Leer - Die Penislänge eines Paketboten könnte einen Prozess im ostfriesischen Leer entscheiden. Eine Richterin lässt das gute Stück jetzt messen. Eine eher ungewöhnliche Beweismethode, wie Amtsgerichtsdirektor Norbert Bruns zugibt. "Das hatten wir noch nicht", sagte er am Freitag. Über den Fall hatten zuvor mehrere Medien berichtet.

Der Paketbote ist wegen Exhibitionismus angeklagt. Er soll im August 2013 ein Paket an ein Mädchen ausgeliefert haben, mit offener Hose, aus der das Geschlechtsteil hing - so lautet der Vorwurf. Doch die Frau des Paketboten meint: Ihr Mann sei dafür nicht üppig genug ausgestattet.

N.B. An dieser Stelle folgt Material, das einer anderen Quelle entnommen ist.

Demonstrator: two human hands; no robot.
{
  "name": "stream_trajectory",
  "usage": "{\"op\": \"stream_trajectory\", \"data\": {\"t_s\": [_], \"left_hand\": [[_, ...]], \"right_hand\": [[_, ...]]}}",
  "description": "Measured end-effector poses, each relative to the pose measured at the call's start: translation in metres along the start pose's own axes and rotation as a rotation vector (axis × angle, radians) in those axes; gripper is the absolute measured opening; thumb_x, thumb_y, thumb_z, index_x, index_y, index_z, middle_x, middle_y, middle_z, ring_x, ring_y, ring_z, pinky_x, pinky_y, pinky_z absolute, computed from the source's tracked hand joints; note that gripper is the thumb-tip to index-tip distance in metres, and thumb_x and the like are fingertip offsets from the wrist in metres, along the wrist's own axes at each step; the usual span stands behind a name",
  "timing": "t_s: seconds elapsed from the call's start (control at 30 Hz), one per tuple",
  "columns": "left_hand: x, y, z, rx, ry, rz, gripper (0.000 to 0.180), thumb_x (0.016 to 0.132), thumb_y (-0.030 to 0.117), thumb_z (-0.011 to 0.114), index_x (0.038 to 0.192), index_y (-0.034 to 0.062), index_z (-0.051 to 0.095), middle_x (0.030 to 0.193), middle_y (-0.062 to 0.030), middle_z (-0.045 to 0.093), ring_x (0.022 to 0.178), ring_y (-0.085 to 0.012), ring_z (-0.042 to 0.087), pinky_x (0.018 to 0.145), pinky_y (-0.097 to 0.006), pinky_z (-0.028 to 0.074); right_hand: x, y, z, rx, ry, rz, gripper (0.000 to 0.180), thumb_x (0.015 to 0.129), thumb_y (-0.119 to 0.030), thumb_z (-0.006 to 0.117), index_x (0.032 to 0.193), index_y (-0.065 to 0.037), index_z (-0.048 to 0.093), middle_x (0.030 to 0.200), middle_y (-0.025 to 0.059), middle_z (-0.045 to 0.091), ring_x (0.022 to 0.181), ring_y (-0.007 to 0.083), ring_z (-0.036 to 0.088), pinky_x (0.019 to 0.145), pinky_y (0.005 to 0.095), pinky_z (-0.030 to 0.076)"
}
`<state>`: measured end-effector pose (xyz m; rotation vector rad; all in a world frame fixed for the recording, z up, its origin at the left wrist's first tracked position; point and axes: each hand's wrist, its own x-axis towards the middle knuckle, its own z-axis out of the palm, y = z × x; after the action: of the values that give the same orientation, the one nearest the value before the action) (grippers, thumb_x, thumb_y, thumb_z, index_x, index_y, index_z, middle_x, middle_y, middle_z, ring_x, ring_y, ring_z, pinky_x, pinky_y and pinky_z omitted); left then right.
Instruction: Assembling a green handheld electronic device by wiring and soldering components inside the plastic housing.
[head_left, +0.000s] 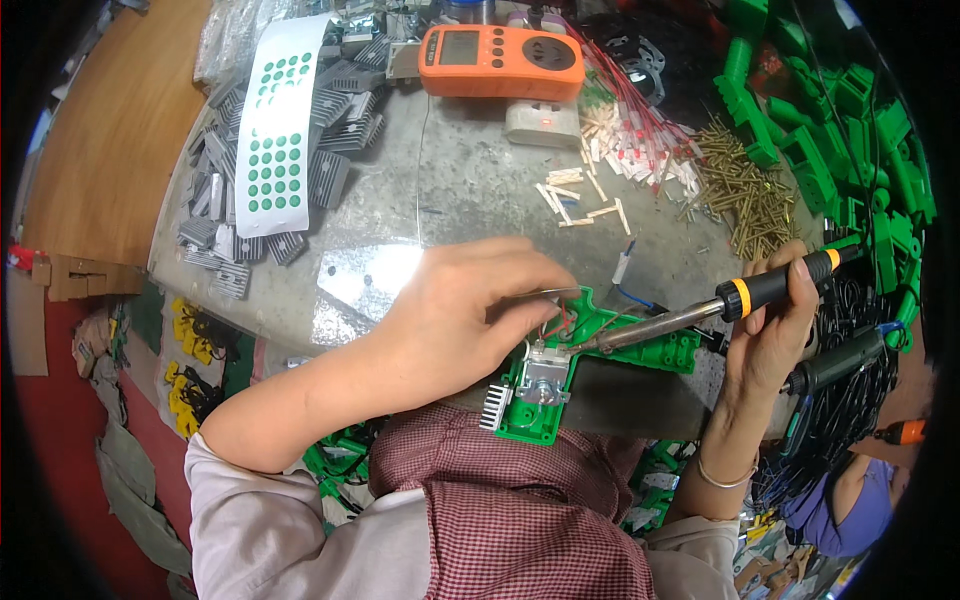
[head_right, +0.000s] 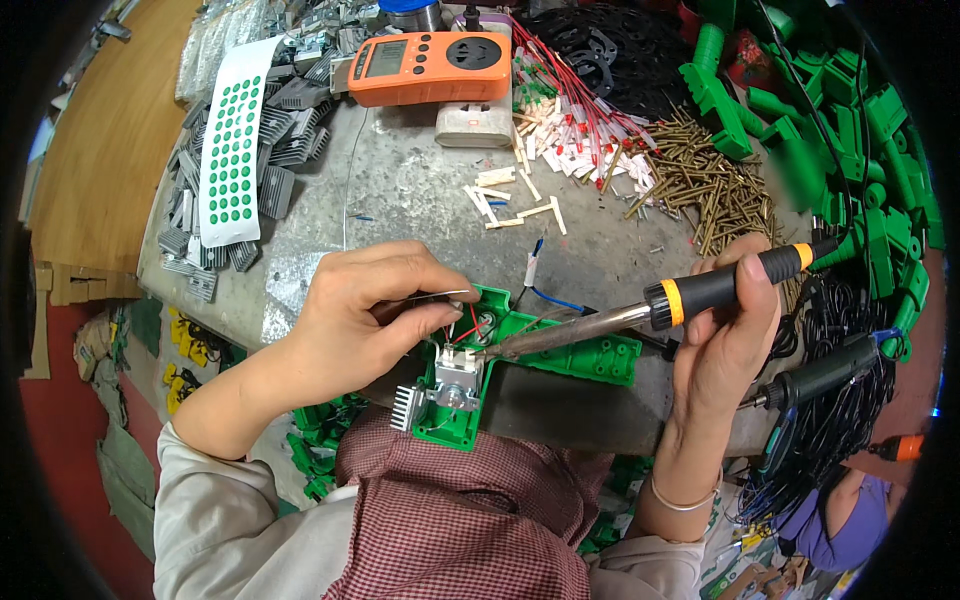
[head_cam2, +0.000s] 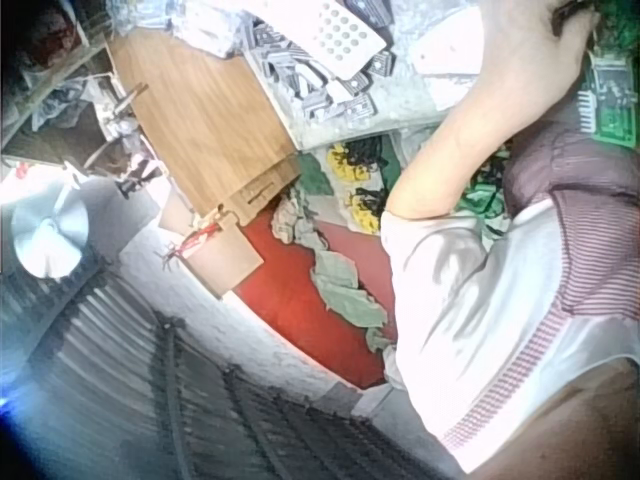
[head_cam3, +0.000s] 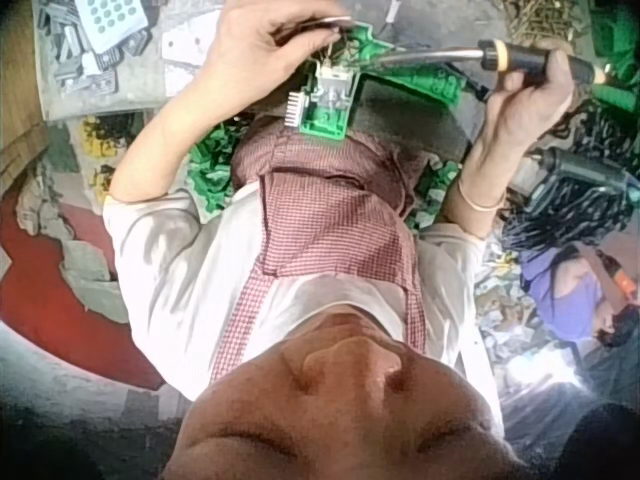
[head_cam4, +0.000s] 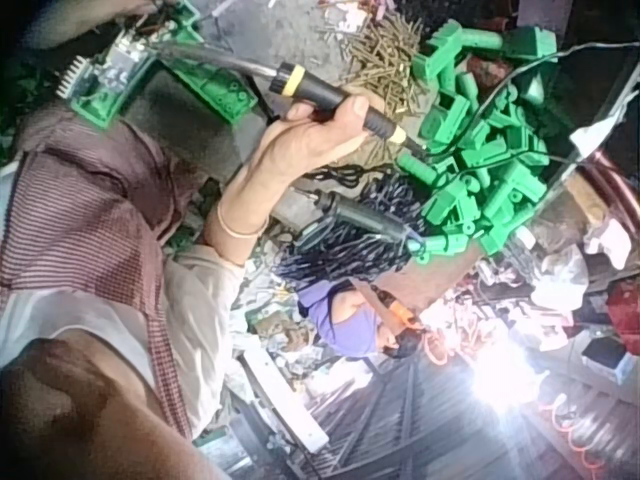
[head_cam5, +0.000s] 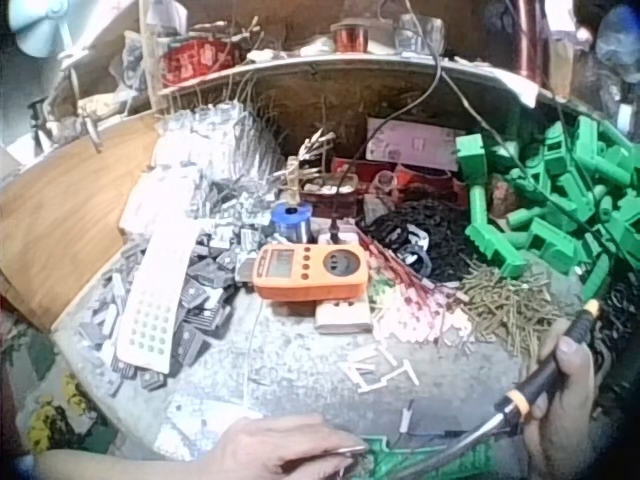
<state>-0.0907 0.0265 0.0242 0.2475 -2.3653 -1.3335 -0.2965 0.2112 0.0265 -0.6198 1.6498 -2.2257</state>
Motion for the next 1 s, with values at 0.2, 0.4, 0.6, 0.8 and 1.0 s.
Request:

Der Angeklagte bestreitet die Vorwürfe. In der Hauptverhandlung Anfang August sagte seine Frau als Zeugin aus. "Sie hat gesagt: 'Schatz, tut mir leid, dein Penis ist zu kurz, um aus der Hose zu hängen'", sagte Verteidiger Lutz Winkler. Der Anwalt schlug daraufhin vor, diesen sofort im Gericht zu begutachten. "Das war der Richterin aber zu unangenehm." Deshalb sollen nun Rechtsmediziner in Oldenburg klären, wie viele Zentimeter es tatsächlich sind.

"Wir wollen einen Freispruch", sagte Winkler. Deshalb haben er und sein Mandant den Vorschlag des Gerichts abgelehnt, das Verfahren gegen eine Geldstrafe einzustellen. Wenn das Gutachten aus Oldenburg vorliegt, wird es nach Angaben von Gerichtsdirektor Bruns eine neue Verhandlung geben. Wann, ist noch offen.